What goes on on tour, stays on tour.
They’d been colleagues first and bedfellows second. It was company—pure and simple.
He thought Michelle didn’t seem the type to use dirty tricks, but when things got closer to the wire she might not stay as frostily civil. She didn’t seem the type to baulk at a bit of consenting sex between two people either, and they were all adults here. Though some were more adult than others—or it felt that way at times.
He was still feeling rather like a pimply teen who’d been left to look after a baby, but work was his sure thing nowadays. It always delivered, and it paid well. It kept him getting up every morning, even when he didn’t quite know where to start with his personal life. And, as hard as trauma was some days, he knew where he stood. It was always there for him—the precision, the speed, the certainty that had to come with saving lives.
On the wards and in the operating rooms Jacob Peterson was steadfast and solid as a rock. Back home, with the boxes and the blank expressions, the silent reproaches for not being there all the time, he felt lost. Overwhelmed. He could run a trauma centre, but when it came to his own affairs he needed time. Security. This job.
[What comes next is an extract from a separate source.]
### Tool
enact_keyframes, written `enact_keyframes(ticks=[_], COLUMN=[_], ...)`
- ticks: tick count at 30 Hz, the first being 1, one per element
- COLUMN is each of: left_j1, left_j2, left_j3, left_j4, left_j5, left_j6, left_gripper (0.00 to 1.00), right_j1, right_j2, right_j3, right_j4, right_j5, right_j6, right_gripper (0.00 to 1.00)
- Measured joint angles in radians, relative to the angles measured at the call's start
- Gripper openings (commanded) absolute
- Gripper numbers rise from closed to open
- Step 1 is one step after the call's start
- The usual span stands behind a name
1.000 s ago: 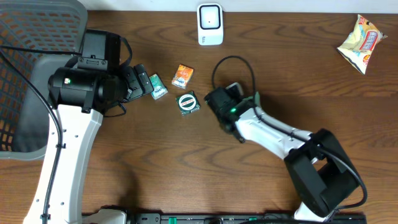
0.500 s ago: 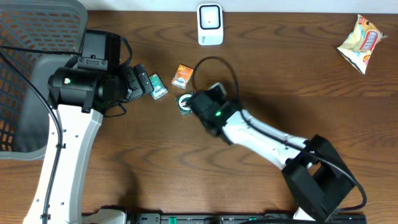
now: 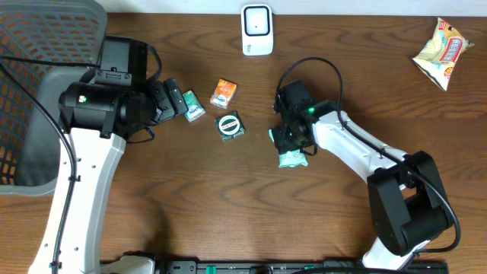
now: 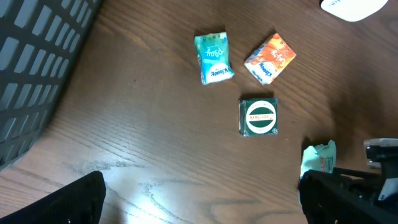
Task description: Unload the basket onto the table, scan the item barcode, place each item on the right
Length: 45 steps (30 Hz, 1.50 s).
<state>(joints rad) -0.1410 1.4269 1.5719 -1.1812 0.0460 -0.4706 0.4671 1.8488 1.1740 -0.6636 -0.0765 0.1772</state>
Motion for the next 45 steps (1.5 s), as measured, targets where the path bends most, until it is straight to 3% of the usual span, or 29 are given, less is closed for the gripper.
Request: enact_keyframes(ticks=[3,6,7,14,22,24,25,29,33,40,43,45], left_j1=[0.000,0.000,0.000,0.000,0.000,0.000,0.000,0.000,0.000,0.000,0.000,0.000], left_j2=[0.000,0.000,0.000,0.000,0.000,0.000,0.000,0.000,0.000,0.000,0.000,0.000], left_j3=[0.000,0.000,0.000,0.000,0.000,0.000,0.000,0.000,0.000,0.000,0.000,0.000], left_j4=[0.000,0.000,0.000,0.000,0.000,0.000,0.000,0.000,0.000,0.000,0.000,0.000], left_j5=[0.000,0.000,0.000,0.000,0.000,0.000,0.000,0.000,0.000,0.000,0.000,0.000], left_j6=[0.000,0.000,0.000,0.000,0.000,0.000,0.000,0.000,0.000,0.000,0.000,0.000], left_gripper=[0.98,0.98,0.98,0.98,0.98,0.98,0.98,0.98,0.98,0.98,0.98,0.98], right_j1=[-0.001,-0.001,-0.001,-0.001,0.000,0.000,0.000,0.000,0.005,0.011,0.011,0.014], right_j2=[0.000,0.000,0.000,-0.002,-0.001,-0.001,-0.001,0.000,0.000,0.004,0.006,0.008], right_j3=[-0.030,-0.039,-0.039,-0.011,0.237,0.282,0.292,0.288,0.243,0.057,-0.004,-0.024], right_j4=[0.037,0.059,0.068,0.068,0.040,0.016,-0.014,-0.154,-0.190,-0.029,0.066,0.104], right_j5=[-0.001,-0.005,-0.010,-0.022,0.024,0.032,0.037,0.047,0.051,0.051,0.050,0.049], right_j6=[0.000,0.004,0.001,0.005,0.005,0.005,0.010,0.010,0.005,0.050,0.061,0.071], right_gripper=[0.31,0.03,0.01,0.01,0.01,0.16,0.31,0.67,0.79,0.68,0.47,0.41])
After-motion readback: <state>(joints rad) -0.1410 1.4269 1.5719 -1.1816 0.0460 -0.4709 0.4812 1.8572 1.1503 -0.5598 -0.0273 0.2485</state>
‘So, that went well,’ Andrew said.
Jacob looked at him in confusion. ‘Well?’ He raised a dark brow in his boss’s direction. ‘Define “well”.’
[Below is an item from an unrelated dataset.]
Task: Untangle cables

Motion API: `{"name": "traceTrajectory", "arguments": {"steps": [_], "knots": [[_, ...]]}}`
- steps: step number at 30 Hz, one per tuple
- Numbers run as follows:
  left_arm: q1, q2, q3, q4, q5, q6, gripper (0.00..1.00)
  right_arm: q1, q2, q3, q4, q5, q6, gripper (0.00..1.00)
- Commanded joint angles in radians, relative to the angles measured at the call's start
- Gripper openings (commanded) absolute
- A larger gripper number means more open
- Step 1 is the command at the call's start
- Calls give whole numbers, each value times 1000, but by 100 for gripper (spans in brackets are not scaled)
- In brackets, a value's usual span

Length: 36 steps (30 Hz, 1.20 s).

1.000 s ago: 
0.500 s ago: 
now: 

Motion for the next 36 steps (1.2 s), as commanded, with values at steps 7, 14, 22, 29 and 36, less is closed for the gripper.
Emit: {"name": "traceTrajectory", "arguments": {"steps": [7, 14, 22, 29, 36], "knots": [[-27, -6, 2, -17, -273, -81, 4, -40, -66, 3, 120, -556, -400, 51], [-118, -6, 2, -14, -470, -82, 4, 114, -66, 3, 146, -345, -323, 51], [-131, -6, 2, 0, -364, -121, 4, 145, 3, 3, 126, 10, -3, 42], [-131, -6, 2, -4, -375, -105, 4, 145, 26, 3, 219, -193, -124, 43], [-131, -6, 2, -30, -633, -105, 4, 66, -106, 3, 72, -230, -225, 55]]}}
Andrew wiped his mouth on his napkin. ‘She loves her job, and it’s not been easy for her lately...’ Andrew looked across at Jacob as his words tailed off. ‘It’s not been an easy time for both of you, obviously, and I know coming back to work here is an adjustment compared to being out there. I just need the right person for the job. That’s what will bring in the money. Investors buy people, Jacob, not medicine. They like a face for their money. That’s all this is about.’
Jacob clenched his jaw, knowing he couldn’t dispute the truth. ‘It doesn’t make it any easier, though, that’s for sure. Are you ready for this?’
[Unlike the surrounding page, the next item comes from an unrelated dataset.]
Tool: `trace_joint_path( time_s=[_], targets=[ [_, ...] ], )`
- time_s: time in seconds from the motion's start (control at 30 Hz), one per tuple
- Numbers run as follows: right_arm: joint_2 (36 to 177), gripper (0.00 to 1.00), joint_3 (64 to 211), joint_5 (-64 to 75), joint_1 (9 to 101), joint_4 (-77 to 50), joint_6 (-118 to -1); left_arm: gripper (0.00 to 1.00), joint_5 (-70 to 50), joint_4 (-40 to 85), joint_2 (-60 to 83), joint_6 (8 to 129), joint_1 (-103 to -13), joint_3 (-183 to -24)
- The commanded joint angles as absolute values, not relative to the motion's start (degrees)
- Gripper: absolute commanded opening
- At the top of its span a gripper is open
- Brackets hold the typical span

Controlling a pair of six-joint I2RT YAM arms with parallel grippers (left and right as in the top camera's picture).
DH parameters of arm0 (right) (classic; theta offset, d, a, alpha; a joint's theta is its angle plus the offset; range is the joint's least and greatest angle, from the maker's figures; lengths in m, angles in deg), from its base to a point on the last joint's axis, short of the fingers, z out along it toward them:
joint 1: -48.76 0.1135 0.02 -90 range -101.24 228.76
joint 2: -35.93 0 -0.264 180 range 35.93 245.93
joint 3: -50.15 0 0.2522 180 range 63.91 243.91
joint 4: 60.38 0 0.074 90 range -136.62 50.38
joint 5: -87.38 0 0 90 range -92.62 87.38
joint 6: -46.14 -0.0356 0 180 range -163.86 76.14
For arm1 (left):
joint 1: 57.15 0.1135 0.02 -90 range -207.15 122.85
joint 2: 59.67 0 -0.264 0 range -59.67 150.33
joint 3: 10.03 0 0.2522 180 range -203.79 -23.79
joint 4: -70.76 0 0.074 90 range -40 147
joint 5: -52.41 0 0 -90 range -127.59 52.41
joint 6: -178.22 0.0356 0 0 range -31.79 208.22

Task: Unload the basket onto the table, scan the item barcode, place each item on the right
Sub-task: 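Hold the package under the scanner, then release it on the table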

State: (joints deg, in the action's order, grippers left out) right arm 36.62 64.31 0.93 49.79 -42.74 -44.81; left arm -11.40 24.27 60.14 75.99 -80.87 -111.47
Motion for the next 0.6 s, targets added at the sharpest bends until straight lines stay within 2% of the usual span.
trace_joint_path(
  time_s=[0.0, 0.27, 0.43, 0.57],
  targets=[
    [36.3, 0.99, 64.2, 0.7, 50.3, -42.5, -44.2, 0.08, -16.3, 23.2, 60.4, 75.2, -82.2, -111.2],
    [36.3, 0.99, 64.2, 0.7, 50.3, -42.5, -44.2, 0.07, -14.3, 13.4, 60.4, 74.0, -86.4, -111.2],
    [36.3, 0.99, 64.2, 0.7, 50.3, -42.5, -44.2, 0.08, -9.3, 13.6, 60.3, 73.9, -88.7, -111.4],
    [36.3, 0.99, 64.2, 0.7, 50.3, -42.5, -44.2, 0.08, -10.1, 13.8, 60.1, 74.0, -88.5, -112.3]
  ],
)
He tried to sound playful, slipping back into the cocky, confident persona he used to give him strength when he felt just the opposite. He was half out of the door, trying to quell his panic at the thought of losing his job, when Andrew replied.
‘I think I should be the one asking you that. Michelle’s not going to give in easily. I did think she might be off for longer, but...’
‘It’s fine,’ Jacob said, leaning against the door frame and looking every inch the cool, calm, and collected bachelor doctor he embodied.
He just needed to keep it together a bit longer, see this through, and then maybe—hopefully—things would work out. Both here and at home. Although he was keeping them separate for now—out of convenience rather than by design.
When he’d gone for this job all he’d been concerned about was landing the gig, buying the house, getting on with it and bracing for impact. Now he had to fight again, and the two worlds had to stay separate for a little bit longer than he had planned, until he was chosen to run the new trauma centre. Then he would be able to see through the fog of disgruntled but rather attractive rivals, broken promises, and terrors in the night.
‘Like I said when you hired me,’ he said, flashing a passing nurse a grin that made her collide with the wall. ‘I want to be here, so I’ll make it work.’